REQUIRED WORK ::
Beneath this instruction is a listing; print exactly the lines in it starting at the line that contains "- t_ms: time" and going through the line that contains "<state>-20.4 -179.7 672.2".

GIVEN DATA ::

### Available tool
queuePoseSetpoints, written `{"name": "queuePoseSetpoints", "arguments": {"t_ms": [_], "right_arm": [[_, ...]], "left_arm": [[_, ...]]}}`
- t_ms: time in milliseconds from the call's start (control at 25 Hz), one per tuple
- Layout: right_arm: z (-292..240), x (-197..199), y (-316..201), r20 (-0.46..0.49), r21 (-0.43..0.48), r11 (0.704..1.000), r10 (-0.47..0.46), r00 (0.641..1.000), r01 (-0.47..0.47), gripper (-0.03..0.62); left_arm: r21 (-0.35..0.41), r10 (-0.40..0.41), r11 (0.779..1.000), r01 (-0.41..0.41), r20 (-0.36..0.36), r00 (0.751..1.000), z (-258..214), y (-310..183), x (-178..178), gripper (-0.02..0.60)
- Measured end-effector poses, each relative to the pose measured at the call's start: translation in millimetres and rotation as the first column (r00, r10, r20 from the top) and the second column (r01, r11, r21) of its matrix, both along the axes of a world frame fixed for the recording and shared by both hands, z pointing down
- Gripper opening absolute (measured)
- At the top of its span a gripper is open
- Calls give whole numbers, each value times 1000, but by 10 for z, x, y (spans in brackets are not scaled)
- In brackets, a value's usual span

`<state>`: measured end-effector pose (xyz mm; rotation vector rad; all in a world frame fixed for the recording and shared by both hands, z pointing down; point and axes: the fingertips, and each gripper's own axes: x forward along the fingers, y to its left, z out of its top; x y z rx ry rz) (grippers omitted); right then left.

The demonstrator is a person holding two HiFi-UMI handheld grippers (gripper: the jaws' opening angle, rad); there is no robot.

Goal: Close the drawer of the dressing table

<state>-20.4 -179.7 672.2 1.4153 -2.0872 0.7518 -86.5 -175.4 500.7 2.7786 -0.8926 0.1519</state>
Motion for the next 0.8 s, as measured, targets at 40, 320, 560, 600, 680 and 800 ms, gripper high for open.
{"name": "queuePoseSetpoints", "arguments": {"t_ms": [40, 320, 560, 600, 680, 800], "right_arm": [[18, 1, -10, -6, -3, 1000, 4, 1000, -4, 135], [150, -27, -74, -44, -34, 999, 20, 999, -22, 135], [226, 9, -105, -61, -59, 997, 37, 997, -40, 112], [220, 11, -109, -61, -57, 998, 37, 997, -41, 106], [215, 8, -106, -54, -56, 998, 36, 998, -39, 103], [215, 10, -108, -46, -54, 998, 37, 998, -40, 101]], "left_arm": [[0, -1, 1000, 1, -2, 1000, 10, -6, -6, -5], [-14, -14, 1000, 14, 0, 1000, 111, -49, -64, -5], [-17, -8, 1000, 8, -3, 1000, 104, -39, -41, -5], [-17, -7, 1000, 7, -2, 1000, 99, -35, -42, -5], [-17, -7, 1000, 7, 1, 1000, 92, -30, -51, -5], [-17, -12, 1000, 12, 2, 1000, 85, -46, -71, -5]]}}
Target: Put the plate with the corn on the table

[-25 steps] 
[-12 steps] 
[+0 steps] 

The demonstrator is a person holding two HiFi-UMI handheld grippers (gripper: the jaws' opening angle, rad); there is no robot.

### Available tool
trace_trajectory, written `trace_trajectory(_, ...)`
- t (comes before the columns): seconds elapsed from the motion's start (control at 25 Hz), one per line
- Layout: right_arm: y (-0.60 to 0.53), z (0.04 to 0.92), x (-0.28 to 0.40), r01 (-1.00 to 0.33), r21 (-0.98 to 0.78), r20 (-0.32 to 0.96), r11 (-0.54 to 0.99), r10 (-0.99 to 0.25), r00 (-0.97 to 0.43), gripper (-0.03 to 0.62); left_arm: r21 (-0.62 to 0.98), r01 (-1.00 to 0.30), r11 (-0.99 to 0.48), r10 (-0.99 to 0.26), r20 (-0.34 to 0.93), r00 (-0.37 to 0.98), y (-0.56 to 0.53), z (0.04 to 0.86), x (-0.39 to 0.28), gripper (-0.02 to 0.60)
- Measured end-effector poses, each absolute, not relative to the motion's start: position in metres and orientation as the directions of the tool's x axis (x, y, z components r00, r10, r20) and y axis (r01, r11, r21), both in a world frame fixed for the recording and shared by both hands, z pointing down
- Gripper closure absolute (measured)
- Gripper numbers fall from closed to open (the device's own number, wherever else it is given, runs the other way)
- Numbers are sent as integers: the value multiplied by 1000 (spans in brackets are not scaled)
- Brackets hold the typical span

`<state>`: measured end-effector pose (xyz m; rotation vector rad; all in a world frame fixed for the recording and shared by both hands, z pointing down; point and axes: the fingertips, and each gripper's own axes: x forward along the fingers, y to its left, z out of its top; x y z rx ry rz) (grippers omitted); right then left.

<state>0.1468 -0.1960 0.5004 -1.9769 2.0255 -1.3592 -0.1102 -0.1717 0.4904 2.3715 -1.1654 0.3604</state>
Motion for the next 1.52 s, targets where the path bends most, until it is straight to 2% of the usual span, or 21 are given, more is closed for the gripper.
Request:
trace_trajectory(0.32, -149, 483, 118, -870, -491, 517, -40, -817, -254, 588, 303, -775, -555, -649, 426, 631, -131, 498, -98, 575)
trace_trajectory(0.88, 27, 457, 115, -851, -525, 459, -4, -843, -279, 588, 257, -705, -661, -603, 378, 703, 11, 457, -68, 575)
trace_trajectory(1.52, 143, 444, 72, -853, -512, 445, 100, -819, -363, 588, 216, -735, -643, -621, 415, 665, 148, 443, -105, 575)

ANSWER AREA ::
- t_ms: time in milliseconds from the call's start (control at 25 Hz), one per tuple
- Layout: right_arm: z (-292..240), x (-197..199), y (-316..201), r20 (-0.46..0.49), r21 (-0.43..0.48), r11 (0.704..1.000), r10 (-0.47..0.46), r00 (0.641..1.000), r01 (-0.47..0.47), gripper (-0.03..0.62); left_arm: r21 (-0.35..0.41), r10 (-0.40..0.41), r11 (0.779..1.000), r01 (-0.41..0.41), r20 (-0.36..0.36), r00 (0.751..1.000), z (-258..214), y (-310..183), x (-178..178), gripper (-0.02..0.60)
- Measured end-effector poses, each relative to the pose measured at the call's start: translation in millimetres and rotation as the first column (r00, r10, r20 from the top) and the second column (r01, r11, r21) of its matrix, both along the axes of a world frame fixed for the recording and shared by both hands, z pointing down
- Gripper opening absolute (measured)
- At the top of its span a gripper is open
- Calls give whole numbers, each value times 1000, but by 10 for z, x, y (spans in brackets are not scaled)
- In brackets, a value's usual span

`<state>`: measured end-effector pose (xyz mm; rotation vector rad; all in a world frame fixed for the recording and shared by both hands, z pointing down; point and axes: the fingertips, and each gripper's own axes: x forward along the fingers, y to its left, z out of its top; x y z rx ry rz) (grippers omitted); right then left.

The demonstrator is a person holding two HiFi-UMI handheld grippers (gripper: the jaws' opening angle, rad); there is no robot.

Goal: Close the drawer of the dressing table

<state>-20.4 -179.7 672.2 1.4153 -2.0872 0.7518 -86.5 -175.4 500.7 2.7786 -0.8926 0.1519</state>

The answer is now complete.